After his first session, Lewis’s Pilates instructor noticed a positive difference and within a few weeks he was holding a stronger position and regaining postural alignment. Furthermore, he no longer suffers from back pain.

“I wish I’d found EMS when I was in rehab, as I would have become much more independent much faster with its help,” he says. “The kit works different areas of your body at varying levels. It’s a perfectly targeted workout that should be offered to all amputees when they go into rehab to get their muscles working properly.
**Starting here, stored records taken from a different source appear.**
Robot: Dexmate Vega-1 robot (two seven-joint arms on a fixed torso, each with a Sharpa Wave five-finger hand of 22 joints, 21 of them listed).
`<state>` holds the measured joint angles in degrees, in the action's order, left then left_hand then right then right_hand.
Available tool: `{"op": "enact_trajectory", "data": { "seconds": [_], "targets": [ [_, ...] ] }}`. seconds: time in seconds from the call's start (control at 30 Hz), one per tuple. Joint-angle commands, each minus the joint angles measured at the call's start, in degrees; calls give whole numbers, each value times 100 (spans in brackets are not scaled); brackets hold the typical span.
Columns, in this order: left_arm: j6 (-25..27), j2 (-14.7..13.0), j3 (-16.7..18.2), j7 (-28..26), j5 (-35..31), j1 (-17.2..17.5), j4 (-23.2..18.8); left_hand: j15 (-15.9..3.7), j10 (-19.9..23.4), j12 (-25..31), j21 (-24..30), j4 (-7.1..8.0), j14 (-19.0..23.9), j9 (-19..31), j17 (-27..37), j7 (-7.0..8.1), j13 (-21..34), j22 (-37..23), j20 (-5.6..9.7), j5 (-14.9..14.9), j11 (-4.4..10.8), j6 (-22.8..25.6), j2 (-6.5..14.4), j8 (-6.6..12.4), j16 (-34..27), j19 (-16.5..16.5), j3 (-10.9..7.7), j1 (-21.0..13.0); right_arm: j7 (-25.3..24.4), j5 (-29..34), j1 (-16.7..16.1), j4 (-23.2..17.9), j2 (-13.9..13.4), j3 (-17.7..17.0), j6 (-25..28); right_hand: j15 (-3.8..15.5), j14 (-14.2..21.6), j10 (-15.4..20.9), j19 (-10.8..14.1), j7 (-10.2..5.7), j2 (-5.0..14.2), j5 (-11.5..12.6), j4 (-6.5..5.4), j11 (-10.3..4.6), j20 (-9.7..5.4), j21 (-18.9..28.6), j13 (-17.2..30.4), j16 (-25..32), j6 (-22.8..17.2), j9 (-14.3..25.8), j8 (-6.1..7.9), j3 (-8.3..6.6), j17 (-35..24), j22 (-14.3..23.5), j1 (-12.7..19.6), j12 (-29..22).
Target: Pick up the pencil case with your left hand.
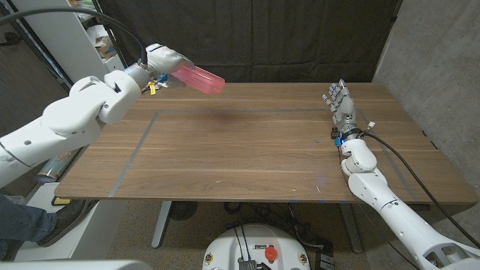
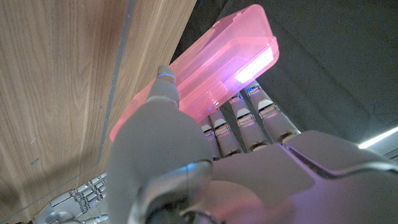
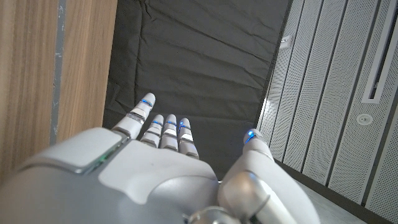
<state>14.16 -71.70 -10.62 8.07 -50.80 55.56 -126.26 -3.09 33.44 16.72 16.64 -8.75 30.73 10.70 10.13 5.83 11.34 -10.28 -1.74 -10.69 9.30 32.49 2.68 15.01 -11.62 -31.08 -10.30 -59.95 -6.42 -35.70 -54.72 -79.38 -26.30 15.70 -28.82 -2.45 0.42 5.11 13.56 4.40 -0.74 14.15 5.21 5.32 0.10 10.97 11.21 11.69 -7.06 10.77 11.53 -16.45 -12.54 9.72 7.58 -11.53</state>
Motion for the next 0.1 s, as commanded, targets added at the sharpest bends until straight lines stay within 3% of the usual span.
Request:
{"op": "enact_trajectory", "data": {
  "seconds": [0.03, 0.1],
  "targets": [
    [-29, 30, 13, -12, -40, -10, 5, -605, 61, -10, -17, 37, 45, 45, 19, 56, 26, -12, 47, -13, 2, 104, 216, 5, 24, -10, -74, -189, -23, 26, 28, 20, 28, 9, -17, 5, 52, 37, -1, -10, 78, 28, 5, 7, -12, 11, 6, 45, -65, 24, -6, 0, -10, 11, 13, -6],
    [-72, 26, -3, 2, -31, -43, 22, -609, 68, -11, -19, 36, 50, 45, 19, 60, 27, -12, 47, -12, -5, 119, 217, 7, 24, -11, -77, -191, -33, 32, 28, 39, 39, 10, -25, 5, 52, 34, 0, -9, 78, 28, 6, -4, -11, 11, 6, 45, -67, 24, -6, 0, -9, 11, 14, -5]
  ]
}}
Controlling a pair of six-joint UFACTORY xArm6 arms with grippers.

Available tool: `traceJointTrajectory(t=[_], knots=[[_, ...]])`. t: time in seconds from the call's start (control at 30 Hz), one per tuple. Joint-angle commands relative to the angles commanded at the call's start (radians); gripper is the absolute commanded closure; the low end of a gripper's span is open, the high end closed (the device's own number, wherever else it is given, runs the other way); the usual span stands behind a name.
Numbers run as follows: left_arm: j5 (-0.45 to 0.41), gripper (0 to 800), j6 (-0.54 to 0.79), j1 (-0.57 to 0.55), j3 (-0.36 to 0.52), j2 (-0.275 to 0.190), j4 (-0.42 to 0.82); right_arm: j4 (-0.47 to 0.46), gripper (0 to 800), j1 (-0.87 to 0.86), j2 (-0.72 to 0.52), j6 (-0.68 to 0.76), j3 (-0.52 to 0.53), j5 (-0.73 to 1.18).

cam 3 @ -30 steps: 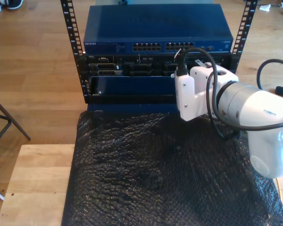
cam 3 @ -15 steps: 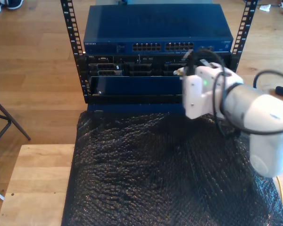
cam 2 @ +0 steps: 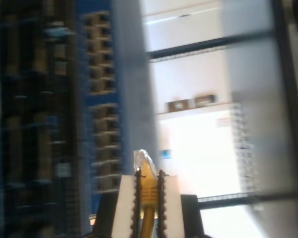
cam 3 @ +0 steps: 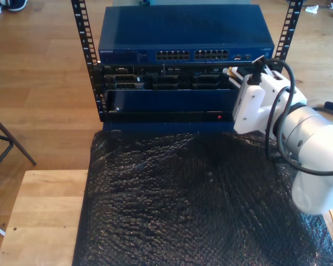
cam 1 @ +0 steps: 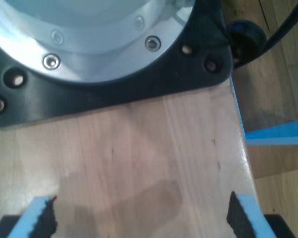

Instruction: Grab the cable and plug it in

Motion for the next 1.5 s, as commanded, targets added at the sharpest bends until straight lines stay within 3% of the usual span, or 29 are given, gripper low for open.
traceJointTrajectory(t=[0.3, 0.53, 1.0, 1.27, 1.5], knots=[[0.000, 0, 0.000, 0.000, 0.000, -0.002, 0.000, 0.084, 800, 0.041, 0.052, -0.055, -0.005, -0.009], [0.000, 0, 0.000, 0.000, 0.000, -0.002, 0.000, 0.279, 800, 0.089, 0.189, -0.269, -0.072, -0.109], [0.000, 0, 0.000, 0.000, 0.000, -0.002, 0.000, 0.671, 800, 0.226, 0.394, -0.428, -0.276, -0.186], [0.000, 0, 0.000, 0.000, 0.000, -0.002, 0.000, 0.783, 800, 0.276, 0.485, -0.486, -0.396, -0.229], [0.000, 0, 0.000, 0.000, 0.000, -0.002, 0.000, 0.844, 800, 0.316, 0.531, -0.505, -0.433, -0.282]])
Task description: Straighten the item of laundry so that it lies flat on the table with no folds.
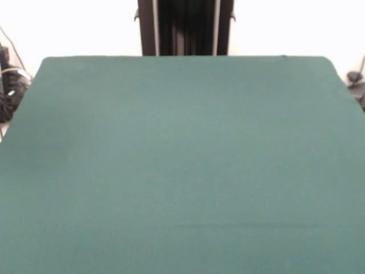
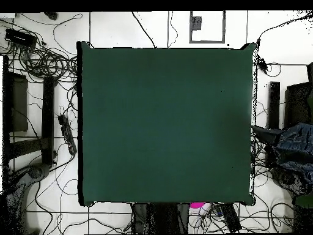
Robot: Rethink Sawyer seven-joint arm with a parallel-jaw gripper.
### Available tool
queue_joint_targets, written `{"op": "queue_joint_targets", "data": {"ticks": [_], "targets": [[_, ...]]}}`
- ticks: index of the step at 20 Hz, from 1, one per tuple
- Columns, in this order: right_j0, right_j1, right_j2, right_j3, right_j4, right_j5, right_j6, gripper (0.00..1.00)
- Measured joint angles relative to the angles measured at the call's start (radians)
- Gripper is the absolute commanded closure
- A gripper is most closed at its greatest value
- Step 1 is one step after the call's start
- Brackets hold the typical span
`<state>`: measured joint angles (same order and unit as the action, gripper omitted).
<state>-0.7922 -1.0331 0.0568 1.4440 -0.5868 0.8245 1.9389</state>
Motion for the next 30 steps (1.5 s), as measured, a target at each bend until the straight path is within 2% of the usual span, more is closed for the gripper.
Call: {"op": "queue_joint_targets", "data": {"ticks": [18, 20, 30], "targets": [[0.262, -0.019, -0.158, 0.080, 0.008, -0.001, 0.017, 1.00], [0.312, -0.019, -0.192, 0.090, 0.013, -0.001, 0.018, 1.00], [0.438, -0.015, -0.283, 0.106, 0.054, -0.001, 0.042, 1.00]]}}
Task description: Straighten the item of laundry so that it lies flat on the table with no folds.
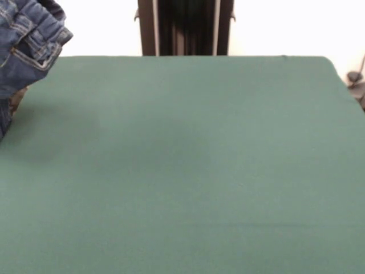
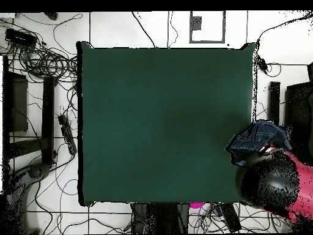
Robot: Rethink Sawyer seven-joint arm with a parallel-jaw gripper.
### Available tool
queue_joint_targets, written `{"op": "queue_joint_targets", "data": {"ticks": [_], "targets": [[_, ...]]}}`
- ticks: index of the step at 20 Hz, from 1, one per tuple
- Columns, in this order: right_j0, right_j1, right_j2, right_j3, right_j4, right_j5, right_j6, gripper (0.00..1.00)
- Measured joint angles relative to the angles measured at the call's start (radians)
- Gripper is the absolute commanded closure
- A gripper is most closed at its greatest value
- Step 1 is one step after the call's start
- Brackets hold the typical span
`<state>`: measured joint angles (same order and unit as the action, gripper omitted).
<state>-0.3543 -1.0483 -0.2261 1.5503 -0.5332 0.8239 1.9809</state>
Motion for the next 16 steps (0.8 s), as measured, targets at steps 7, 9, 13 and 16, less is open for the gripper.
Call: {"op": "queue_joint_targets", "data": {"ticks": [7, 9, 13, 16], "targets": [[0.135, 0.013, -0.078, 0.021, 0.056, 0.000, 0.123, 1.00], [0.165, 0.019, -0.094, 0.024, 0.067, 0.000, 0.155, 1.00], [0.240, 0.043, -0.130, 0.037, 0.098, 0.000, 0.246, 1.00], [0.280, 0.058, -0.153, 0.051, 0.115, 0.000, 0.300, 1.00]]}}
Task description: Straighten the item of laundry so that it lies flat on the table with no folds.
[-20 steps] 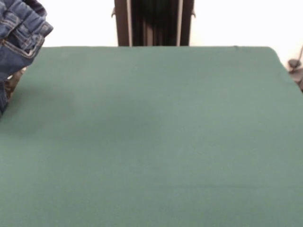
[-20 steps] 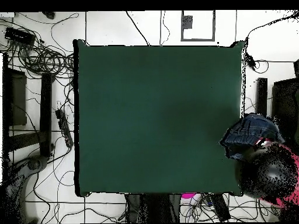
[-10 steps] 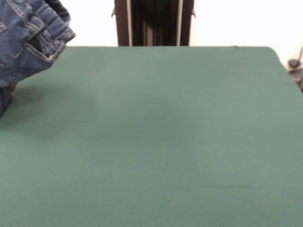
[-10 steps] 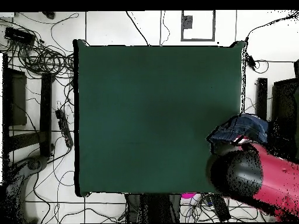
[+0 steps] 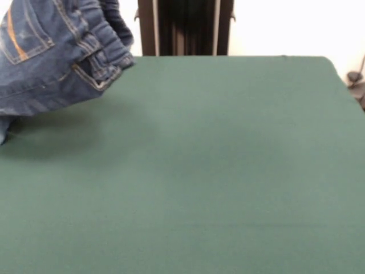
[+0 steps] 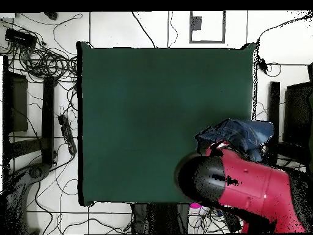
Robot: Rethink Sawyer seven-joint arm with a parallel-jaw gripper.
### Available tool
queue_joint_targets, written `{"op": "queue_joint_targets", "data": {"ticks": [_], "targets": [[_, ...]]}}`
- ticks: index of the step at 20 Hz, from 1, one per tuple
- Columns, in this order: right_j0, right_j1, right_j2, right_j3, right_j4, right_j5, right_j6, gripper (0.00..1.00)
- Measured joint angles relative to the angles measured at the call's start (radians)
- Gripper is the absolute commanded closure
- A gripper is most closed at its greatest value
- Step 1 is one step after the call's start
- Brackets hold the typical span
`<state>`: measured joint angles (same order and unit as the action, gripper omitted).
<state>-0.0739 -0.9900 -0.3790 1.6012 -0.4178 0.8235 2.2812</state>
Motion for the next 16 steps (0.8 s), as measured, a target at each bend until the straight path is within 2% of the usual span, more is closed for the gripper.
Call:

“I need to keep in strong physical condition for the rest of my life, ensuring my body is able to cope with everyday tasks in order to live with a degree of independence. EMS is helping me to do just that.”

Inspiring results

“When Alex told me about his upcoming challenges and the struggle he had to activate and build the muscles required to power the moon buggy, I was confident EMS training could make the difference,” says Corcoron. “The miha bodytec EMS machine is particularly effective for targeting weaker muscle groups, forcing them to contract involuntarily so I knew it was the perfect training solution for Alex.

“He brings a unique set of training challenges to our sessions and it’s been a real learning curve working together,” says Corcoron.

This September, Alex Lewis will drive his moon buggy up the highest mountain in Ethiopia to raise money for a wheelchair factory there

This September, Alex Lewis will drive his moon buggy up the highest mountain in Ethiopia to raise money for a wheelchair factory there

EMS – how does it work?

The origins of EMS training lie in rehabilitation. EMS works by helping users to activate their agonist and antagonist muscles at the same time, making it a form of functional training that focuses on working multiple muscle groups.

It allows individuals to reach and strengthen deep seated muscle groups that are usually hard to target, resulting in higher recruitment of muscle fibres without any additional load on the joints through weights.

Workouts are scientifically proven to engage up to 98 per cent of muscles compared to the usual 60 per cent individuals would normally be able to target in the gym. Consequently, it’s being more widely used as a training method for improving strength; training elderly people, weight-loss and rehabilitation – especially for those with ongoing back injuries.